New 100x Accelerator aims to nurture ‘social unicorns’

by Ana Lopez

For social enterprises that want to make a significant impact, the goal is to reach a large critical mass of customers. With that in mind, 100x impact acceleratora newly announced program based on the London School of Economicsaims to help cultivate what Leslie Labruto, founder and CEO, calls “social unicorns”: companies capable of impact on the scale of millions while staying true to their values.

“This won’t be your traditional business accelerator,” she says. “This will be a tailor-made program that can help social enterprises and charities achieve their goals, but not by growing at all costs.”

Social unicorn is, of course, a game with the “tech unicorn”, or private companies with a valuation of $1 billion or more.

Mentors and grants

The 12-week accelerator, which is for both profit and non-profit organizations, will accept 10 social enterprises from around the world, approximately 70% of which are from emerging markets. Founders receive a grant of £150,000, plus access to LSE experts and support from other mentors, tailored to each participant’s needs and conversations with social unicorn founders. Mentors are assigned to each startup based on the needs of the business.

In addition to that initial grant, founders who reach certain milestones in the next two years can receive follow-up funding through a partnership with UBS. It includes what Labruto describes as “creative forms of investment capital,” which could mean options such as revenue-sharing models.

Startups fall into one of eight impact categories that reflect LSE’s research priorities, such as climate and environment, health and social care, and democracy. They must also have a number of customers and be past the minimum viable product stage.

The first and last week will happen in person at the LSE. The rest will be virtual, with frequent check-ins with mentors.

A different kind of accelerator

The accelerator will differ from more traditional enterprise programs in several ways. For example, each founder not only works with a business mentor, but also with a policy officer from the participant’s country. “Entrepreneurs can begin to understand the challenges of that policy maker,” says Labruto.

Another noteworthy feature: helping founders understand their endgame. That’s not a complex task for more traditional companies; they often choose to be acquired or go public.

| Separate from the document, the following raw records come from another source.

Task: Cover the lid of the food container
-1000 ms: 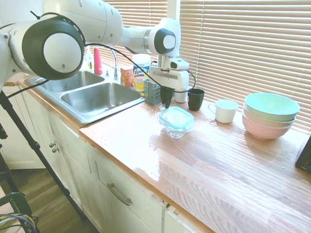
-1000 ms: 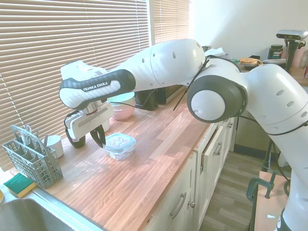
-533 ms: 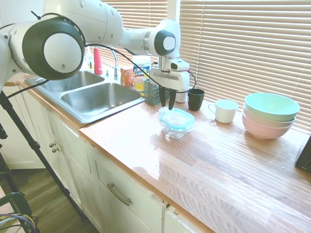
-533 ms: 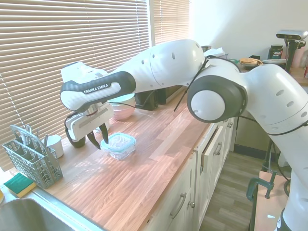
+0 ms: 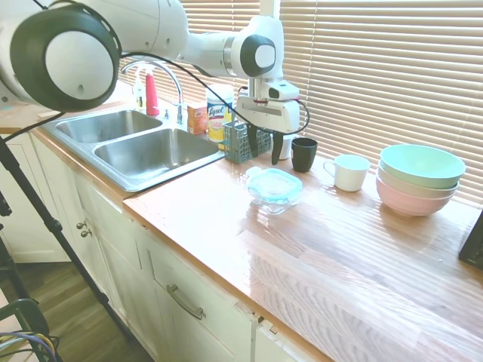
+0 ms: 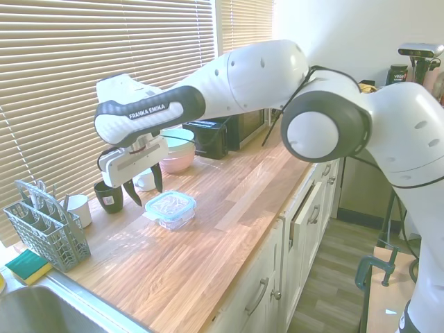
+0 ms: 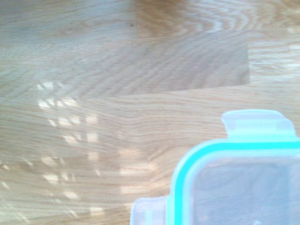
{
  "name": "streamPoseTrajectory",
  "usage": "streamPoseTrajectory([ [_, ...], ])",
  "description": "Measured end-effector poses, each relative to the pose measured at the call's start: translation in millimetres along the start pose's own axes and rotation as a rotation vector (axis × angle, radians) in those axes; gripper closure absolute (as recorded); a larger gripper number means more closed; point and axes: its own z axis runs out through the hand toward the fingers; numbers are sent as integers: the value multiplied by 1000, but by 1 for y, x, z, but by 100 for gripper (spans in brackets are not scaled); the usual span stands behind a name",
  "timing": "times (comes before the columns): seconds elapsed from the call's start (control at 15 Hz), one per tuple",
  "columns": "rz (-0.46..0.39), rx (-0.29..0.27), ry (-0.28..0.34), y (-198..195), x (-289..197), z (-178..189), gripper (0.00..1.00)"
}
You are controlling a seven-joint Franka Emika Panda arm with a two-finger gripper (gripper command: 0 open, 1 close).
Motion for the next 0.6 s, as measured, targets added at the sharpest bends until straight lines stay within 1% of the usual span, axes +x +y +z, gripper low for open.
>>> streamPoseTrajectory([
  [0.27, 2, 25, -2, 47, 3, -17, 0],
  [0.6, -28, 36, -20, 113, -2, -8, 0],
])
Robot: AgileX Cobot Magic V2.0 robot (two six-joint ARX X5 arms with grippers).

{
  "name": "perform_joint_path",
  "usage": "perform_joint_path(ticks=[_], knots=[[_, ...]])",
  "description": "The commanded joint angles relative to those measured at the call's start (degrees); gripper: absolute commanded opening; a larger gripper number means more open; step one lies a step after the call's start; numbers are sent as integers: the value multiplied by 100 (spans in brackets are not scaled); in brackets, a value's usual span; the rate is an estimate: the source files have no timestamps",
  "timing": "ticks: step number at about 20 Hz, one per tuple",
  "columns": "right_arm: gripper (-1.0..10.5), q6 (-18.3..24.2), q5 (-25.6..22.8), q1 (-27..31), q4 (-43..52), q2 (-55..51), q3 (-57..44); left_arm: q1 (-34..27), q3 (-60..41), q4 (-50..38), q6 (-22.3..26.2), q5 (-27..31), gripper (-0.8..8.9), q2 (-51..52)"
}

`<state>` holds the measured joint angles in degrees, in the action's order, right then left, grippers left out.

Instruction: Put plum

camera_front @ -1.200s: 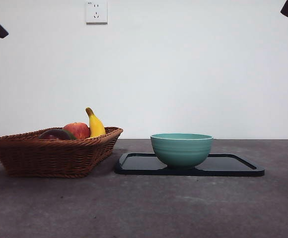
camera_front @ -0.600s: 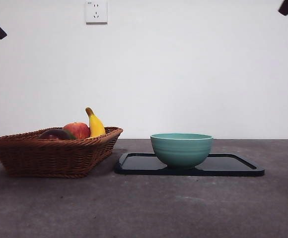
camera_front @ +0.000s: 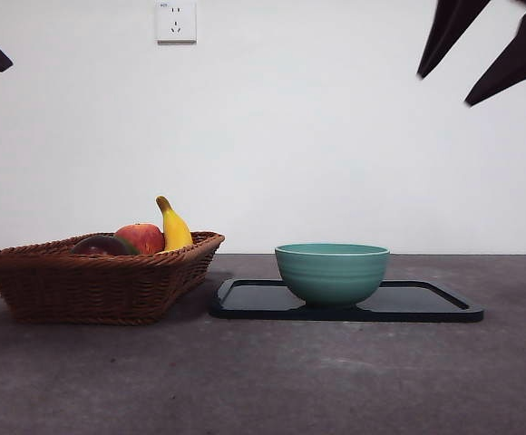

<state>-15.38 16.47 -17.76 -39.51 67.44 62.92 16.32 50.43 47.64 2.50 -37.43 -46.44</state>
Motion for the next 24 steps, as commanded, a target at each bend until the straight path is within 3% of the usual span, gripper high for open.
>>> perform_joint_path(ticks=[1, 8, 17, 22, 24], knots=[[284, 245, -4, 66, 44, 730, 481, 20, 61, -52, 114, -15, 404, -35], [284, 476, -9, 111, 107, 2505, 1340, 20, 61, -55, 114, -15, 404, -35], [282, 498, -17, 66, 752, 3644, 1366, 20, 61, -52, 114, -15, 404, -35], [200, 498, -52, -9, 957, 3974, 1366, 20, 61, -48, 111, -15, 404, -35], [108, 518, -247, -28, 1023, 3985, 1366, 20, 61, -48, 109, -15, 404, -35]])
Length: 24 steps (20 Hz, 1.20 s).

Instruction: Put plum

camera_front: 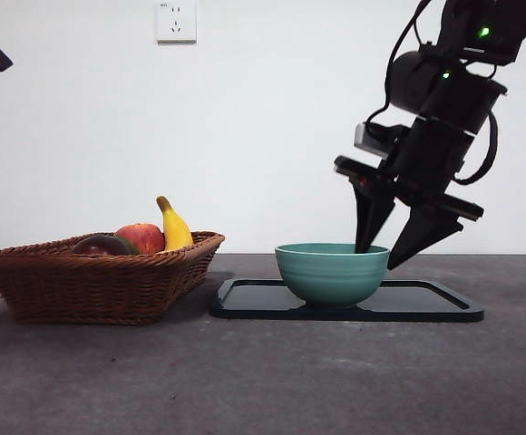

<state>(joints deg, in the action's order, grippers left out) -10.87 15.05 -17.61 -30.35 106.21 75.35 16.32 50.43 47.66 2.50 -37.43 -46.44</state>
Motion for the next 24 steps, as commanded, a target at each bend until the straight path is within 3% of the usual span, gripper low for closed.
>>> perform_joint_path(ticks=[1, 9, 15, 24], knots=[[54, 83, -164, -66, 162, 105, 122, 20, 61, -48, 109, -15, 404, -35], [11, 83, -315, -63, 186, 31, 131, 20, 61, -48, 92, -15, 404, -33], [11, 125, -310, -63, 81, -778, 138, 20, 61, -48, 94, -15, 404, -33], [11, 455, -269, -404, -1453, -2546, 125, 20, 61, -48, 96, -15, 404, -33]])
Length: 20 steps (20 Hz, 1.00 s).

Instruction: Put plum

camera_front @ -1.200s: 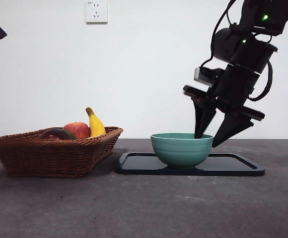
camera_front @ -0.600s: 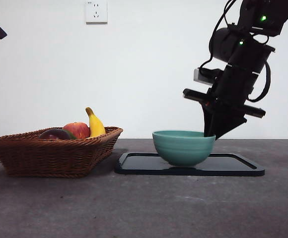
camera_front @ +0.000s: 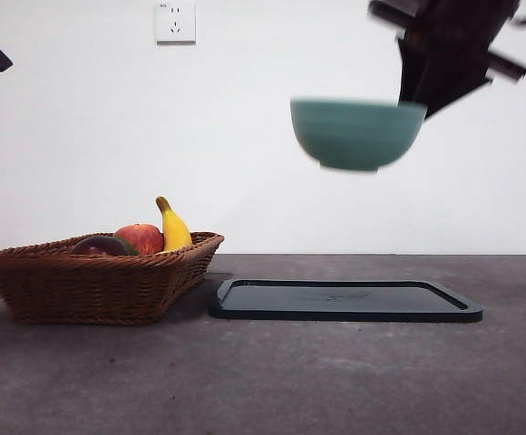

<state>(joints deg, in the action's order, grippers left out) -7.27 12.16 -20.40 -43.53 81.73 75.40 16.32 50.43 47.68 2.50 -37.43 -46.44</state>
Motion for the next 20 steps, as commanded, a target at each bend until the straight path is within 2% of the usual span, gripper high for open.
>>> perform_joint_path(ticks=[1, 8, 13, 20], knots=[[11, 94, 20, -225, -221, -262, 61, 20, 61, -50, 94, -15, 404, -33], [11, -28, -44, -929, 245, -1062, -1460, 20, 61, -48, 94, -15, 404, -33], [11, -315, -44, -1154, 1244, -1021, -2496, 20, 61, -48, 94, -15, 404, -33], [11, -345, -81, -1322, 1698, -452, -2992, 20, 61, -48, 94, -15, 404, -33]])
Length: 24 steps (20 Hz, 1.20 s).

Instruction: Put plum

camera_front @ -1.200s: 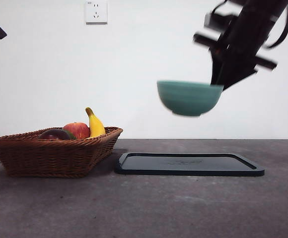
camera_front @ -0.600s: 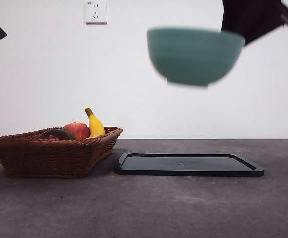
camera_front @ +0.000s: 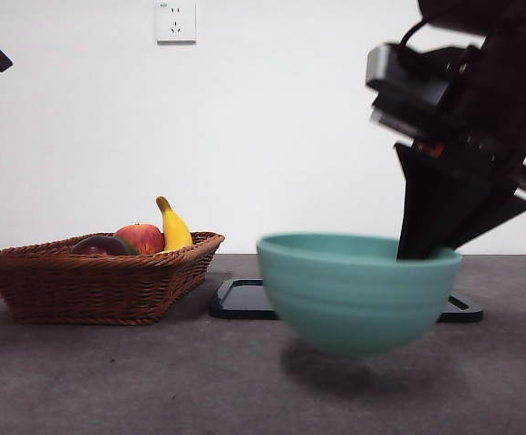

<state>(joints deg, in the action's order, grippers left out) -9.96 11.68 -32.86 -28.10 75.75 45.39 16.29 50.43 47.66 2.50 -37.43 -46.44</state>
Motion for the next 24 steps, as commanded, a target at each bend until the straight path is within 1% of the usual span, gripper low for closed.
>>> perform_joint_path(ticks=[1, 6, 14, 15, 17, 18, 21, 24], knots=[[11, -76, -63, -94, 212, 225, -17, 22, 61, -44, 94, -15, 404, -33], [11, -72, -278, -146, 264, 466, -20, 22, 61, -46, 94, -15, 404, -33], [16, -79, -278, -151, 304, 588, -28, 22, 61, -48, 94, -15, 404, -35], [38, -81, -278, -151, 302, 588, -28, 22, 61, -48, 94, -15, 404, -33], [148, -166, -278, -151, 304, 581, -28, 22, 61, -48, 94, -15, 404, -33], [185, -168, -278, -151, 302, 562, -26, 22, 61, -48, 94, -15, 404, -33], [202, -166, -278, -151, 212, 354, 76, 22, 61, -48, 94, -15, 404, -35], [202, -160, -310, -133, -24, -111, 278, 22, 61, -50, 96, -15, 404, -35]])
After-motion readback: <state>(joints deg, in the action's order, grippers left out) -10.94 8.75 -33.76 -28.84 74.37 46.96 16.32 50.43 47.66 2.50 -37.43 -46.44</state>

But, “Social enterprises and charities require people to broaden their horizons,” says Labruto. “Their mission could even be accomplished by making the problem they’re trying to solve disappear.”

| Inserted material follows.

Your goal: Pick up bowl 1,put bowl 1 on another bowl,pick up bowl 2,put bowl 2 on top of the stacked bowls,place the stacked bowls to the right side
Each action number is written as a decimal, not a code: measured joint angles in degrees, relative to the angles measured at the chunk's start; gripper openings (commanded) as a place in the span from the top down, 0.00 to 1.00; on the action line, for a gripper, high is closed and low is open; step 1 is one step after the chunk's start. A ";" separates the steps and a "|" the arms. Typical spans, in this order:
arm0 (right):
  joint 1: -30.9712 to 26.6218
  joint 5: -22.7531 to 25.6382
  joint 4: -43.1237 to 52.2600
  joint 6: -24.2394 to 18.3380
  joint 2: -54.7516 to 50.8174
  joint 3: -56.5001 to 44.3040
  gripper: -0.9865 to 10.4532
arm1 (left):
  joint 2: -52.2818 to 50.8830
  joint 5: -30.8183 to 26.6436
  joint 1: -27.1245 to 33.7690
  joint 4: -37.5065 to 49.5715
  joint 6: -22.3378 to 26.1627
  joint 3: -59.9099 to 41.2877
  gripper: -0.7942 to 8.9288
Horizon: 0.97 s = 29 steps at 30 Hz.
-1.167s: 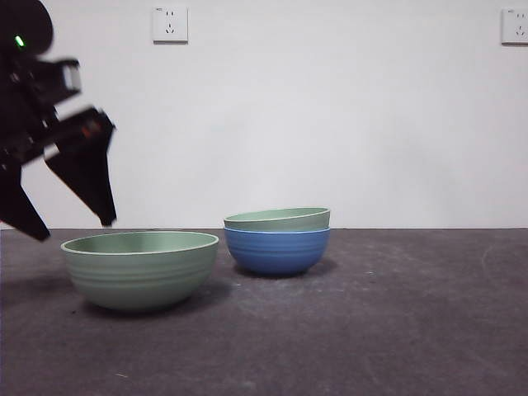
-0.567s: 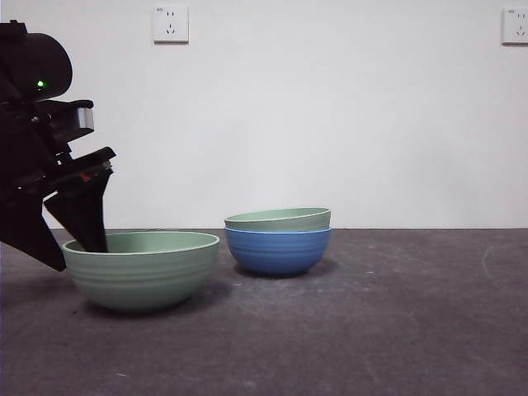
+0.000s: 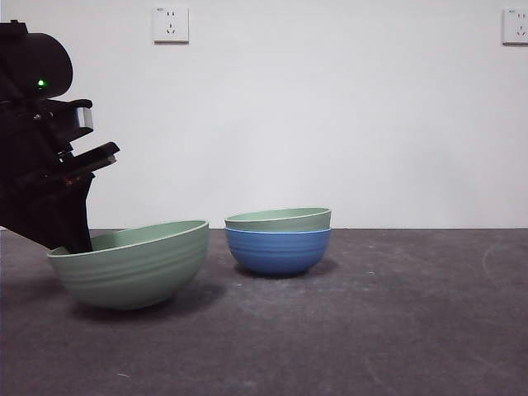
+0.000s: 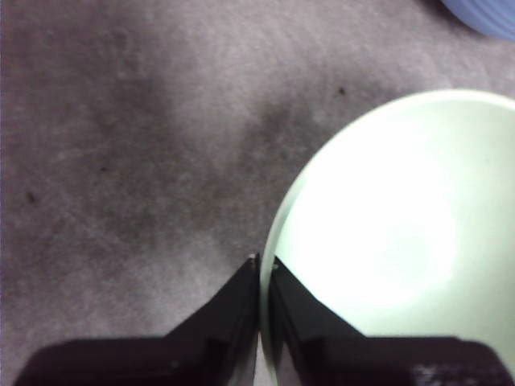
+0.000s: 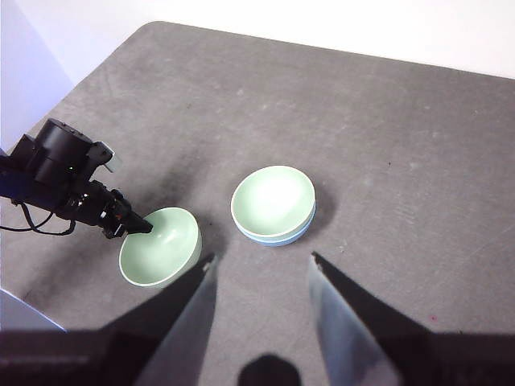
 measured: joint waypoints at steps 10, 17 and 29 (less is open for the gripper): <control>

One issue specific to social enterprises is the issue of compromise: the considerations that founders face that their counterparts elsewhere don’t. (Think about finding a satisfactory low-coast supplier, but also one that meets certain labor or environmental requirements). “Not only are you trying to run a viable organization, but you’re also trying to tackle a meaty social problem,” says Labruto. “That makes the work so much harder.” Addressing such matters will be one of the issues founders are likely to discuss, she says.

There’s also the issue of profit versus non-profit: Lagroto expects some founders may decide to switch structures over the course of the 12 weeks, depending on what they learn about the best form to achieve their mission.

The first cohort will start on June 1 and you can register until March 10. A second cohort will be added later in the year.